Suppose that $f:[0,\infty)\to[0,\infty)$ is a non-increasing function such that $\int_0^\infty f(x)dx<\infty$. Suppose that $\{a_n\}_{n\ge1}$ and $\{b_n\}_{n\ge1}$ are two sequences of positive integers such that $a_n\to\infty$, $b_n\to\infty$, but $b_n/a_n\to\infty$ as $n\to\infty$.
Is it true that \begin{equation}\label{eq}\tag{*} \frac1{a_n}\sum_{j=1}^{b_n}f(j/a_n)\to\int_0^\infty f(x)dx \end{equation} as $n\to\infty$? How can I show this?
For a positive integer $m$, we have that $$ \frac1{a_n}\sum_{j=1}^{ma_n}f(j/a_n)\to\int_0^m f(x)dx\quad\text{as}\quad n\to\infty. $$ Intuitively, it seems that if $b_n/a_n\to\infty$ as $n\to\infty$, \eqref{eq} could be true. However, I am not sure if it is true or not.

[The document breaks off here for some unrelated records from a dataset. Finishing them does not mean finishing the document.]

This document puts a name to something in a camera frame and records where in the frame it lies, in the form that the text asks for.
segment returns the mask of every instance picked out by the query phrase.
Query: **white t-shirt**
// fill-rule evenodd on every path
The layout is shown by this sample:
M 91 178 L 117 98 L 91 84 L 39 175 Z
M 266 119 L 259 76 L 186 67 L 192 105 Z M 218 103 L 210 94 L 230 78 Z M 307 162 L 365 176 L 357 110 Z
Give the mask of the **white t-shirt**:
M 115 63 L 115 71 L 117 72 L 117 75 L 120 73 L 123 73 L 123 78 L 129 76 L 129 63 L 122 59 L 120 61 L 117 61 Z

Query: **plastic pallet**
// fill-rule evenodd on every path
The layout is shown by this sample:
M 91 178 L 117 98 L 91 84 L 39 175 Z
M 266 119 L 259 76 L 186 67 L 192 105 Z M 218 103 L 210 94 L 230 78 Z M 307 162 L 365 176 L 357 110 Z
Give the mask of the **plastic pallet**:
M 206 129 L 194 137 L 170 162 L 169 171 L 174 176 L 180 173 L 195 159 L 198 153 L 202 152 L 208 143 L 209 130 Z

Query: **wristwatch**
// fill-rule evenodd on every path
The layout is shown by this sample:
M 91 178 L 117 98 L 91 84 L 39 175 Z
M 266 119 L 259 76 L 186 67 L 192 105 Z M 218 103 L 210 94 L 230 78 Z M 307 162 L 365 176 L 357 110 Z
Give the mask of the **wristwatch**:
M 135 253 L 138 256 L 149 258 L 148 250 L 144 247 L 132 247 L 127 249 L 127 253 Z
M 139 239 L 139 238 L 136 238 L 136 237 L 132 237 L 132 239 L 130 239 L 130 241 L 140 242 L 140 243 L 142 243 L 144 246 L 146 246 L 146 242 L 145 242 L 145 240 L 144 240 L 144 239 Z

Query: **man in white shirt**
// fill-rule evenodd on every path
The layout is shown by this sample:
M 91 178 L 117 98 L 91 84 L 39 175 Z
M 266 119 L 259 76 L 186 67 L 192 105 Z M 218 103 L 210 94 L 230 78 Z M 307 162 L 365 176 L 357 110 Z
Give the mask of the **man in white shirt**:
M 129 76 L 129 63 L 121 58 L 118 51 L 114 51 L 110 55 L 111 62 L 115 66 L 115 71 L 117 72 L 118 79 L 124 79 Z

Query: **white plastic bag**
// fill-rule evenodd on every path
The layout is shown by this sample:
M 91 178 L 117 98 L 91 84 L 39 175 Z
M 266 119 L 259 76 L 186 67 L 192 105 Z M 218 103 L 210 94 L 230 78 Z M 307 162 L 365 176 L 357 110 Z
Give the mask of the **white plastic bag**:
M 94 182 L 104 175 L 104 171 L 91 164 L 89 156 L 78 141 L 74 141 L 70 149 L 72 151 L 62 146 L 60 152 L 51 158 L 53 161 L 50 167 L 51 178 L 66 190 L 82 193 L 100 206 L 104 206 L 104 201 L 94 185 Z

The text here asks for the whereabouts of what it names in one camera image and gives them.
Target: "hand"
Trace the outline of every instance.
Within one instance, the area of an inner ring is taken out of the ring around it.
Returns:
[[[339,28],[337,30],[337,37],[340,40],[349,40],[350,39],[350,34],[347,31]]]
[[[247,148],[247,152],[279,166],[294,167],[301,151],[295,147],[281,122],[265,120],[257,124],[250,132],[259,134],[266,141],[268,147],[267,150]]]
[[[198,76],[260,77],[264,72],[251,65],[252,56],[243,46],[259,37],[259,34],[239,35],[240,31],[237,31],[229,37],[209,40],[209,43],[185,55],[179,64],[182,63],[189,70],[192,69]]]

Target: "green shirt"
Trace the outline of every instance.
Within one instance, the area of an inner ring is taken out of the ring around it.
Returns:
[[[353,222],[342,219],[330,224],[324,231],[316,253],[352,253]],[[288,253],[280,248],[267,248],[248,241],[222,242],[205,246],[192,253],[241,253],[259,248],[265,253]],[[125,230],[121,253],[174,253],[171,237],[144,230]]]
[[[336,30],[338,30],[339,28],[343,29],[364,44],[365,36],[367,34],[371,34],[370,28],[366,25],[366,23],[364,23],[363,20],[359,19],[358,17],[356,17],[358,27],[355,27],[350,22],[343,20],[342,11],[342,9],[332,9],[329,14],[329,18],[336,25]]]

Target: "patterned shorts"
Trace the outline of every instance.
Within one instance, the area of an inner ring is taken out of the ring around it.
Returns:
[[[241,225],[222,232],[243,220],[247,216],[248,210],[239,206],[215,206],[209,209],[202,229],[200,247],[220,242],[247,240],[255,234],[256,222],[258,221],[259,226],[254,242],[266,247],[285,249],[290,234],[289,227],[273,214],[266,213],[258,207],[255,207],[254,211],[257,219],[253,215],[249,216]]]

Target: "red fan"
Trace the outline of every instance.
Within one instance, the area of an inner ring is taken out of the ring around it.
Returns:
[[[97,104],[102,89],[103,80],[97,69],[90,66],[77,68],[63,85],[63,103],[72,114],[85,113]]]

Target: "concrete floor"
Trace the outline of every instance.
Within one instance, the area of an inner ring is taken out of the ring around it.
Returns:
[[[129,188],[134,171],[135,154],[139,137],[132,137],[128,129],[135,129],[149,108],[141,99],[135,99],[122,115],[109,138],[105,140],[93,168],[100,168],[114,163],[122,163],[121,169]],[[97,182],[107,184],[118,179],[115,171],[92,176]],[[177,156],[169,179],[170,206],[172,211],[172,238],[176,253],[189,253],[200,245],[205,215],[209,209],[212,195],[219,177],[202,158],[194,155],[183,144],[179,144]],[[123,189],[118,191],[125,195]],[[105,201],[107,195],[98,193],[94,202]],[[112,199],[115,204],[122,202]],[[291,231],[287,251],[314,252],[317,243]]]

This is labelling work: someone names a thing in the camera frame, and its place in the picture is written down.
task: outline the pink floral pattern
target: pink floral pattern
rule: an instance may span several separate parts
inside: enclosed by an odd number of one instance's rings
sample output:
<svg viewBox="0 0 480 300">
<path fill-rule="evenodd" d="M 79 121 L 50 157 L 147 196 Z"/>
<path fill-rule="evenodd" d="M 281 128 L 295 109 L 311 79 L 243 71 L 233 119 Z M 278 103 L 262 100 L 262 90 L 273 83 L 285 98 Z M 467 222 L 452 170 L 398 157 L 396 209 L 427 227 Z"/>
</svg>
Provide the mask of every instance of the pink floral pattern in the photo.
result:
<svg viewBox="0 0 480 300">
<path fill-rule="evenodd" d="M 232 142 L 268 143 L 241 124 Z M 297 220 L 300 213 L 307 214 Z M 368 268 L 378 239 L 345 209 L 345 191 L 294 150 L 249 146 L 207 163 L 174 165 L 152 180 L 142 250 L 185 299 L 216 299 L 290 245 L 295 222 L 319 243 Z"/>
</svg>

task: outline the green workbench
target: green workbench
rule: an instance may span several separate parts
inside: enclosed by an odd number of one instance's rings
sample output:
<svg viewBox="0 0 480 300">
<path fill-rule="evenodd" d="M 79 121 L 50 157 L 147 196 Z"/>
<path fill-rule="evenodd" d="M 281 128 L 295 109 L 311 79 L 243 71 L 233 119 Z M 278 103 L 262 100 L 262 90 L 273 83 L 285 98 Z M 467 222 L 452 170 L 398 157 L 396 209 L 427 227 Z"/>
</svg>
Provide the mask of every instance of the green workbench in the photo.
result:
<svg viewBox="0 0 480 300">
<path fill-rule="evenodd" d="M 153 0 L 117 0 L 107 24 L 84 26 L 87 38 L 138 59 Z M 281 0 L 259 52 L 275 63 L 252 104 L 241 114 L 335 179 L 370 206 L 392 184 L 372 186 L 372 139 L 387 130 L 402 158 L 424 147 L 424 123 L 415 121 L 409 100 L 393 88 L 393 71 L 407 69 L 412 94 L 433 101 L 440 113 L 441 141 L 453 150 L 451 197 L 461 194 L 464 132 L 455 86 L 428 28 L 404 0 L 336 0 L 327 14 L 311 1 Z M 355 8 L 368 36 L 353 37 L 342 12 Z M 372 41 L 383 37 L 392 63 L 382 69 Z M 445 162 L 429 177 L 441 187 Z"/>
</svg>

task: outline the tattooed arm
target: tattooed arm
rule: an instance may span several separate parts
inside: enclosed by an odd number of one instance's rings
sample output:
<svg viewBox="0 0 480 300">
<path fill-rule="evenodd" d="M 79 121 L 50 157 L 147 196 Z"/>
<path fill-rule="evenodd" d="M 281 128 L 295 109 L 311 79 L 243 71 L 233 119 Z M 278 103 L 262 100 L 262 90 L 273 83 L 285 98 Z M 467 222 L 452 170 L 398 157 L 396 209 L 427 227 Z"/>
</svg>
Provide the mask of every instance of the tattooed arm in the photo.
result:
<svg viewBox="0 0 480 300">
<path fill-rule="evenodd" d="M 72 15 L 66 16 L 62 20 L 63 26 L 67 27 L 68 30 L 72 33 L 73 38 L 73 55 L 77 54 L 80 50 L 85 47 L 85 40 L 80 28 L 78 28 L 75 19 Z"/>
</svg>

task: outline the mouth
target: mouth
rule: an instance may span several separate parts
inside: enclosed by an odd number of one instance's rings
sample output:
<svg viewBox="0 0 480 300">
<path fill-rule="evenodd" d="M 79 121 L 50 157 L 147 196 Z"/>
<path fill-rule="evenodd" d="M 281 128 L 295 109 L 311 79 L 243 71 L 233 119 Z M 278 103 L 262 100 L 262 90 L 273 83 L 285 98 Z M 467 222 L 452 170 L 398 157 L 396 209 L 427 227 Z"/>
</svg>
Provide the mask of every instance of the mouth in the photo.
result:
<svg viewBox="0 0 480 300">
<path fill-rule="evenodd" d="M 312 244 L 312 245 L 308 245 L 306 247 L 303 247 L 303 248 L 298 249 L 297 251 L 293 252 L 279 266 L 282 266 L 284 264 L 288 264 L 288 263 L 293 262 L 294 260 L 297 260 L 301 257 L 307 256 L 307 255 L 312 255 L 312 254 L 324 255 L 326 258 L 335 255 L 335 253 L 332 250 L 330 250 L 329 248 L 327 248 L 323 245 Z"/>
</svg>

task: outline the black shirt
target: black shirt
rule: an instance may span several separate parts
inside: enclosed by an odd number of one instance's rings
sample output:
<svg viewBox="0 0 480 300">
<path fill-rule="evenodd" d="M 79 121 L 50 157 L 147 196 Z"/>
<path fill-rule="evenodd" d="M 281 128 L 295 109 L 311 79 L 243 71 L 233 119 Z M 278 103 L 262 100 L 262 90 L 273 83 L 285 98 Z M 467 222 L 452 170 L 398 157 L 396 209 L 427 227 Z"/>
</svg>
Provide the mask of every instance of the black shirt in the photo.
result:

If $f$ is not necessarily non-increasing function, then \eqref{eq} is false (see this question).
Any help is much appreciated! References are also welcome.
For monotonic functions, all works out nicely. Since $f$ is non-increasing, we have
$$\int_{\frac{j}{a_n}}^{\frac{j+1}{a_n}} f(x)\,dx \leqslant \frac{1}{a_n}f(j/a_n) \leqslant \int_{\frac{j-1}{a_n}}^{\frac{j}{a_n}} f(x)\,dx$$
for every $j \geqslant 1$, and therefore
$$\int_{1/a_n}^{(b_n+1)/a_n} f(x)\,dx \leqslant \frac{1}{a_n}\sum_{j = 1}^{b_n} f(j/a_n) \leqslant \int_0^{b_n/a_n} f(x)\,dx\,.$$
Both of the outer terms converge to
$$\int_0^{\infty} f(x)\,dx\,,$$
so the squeeze theorem finishes the argument.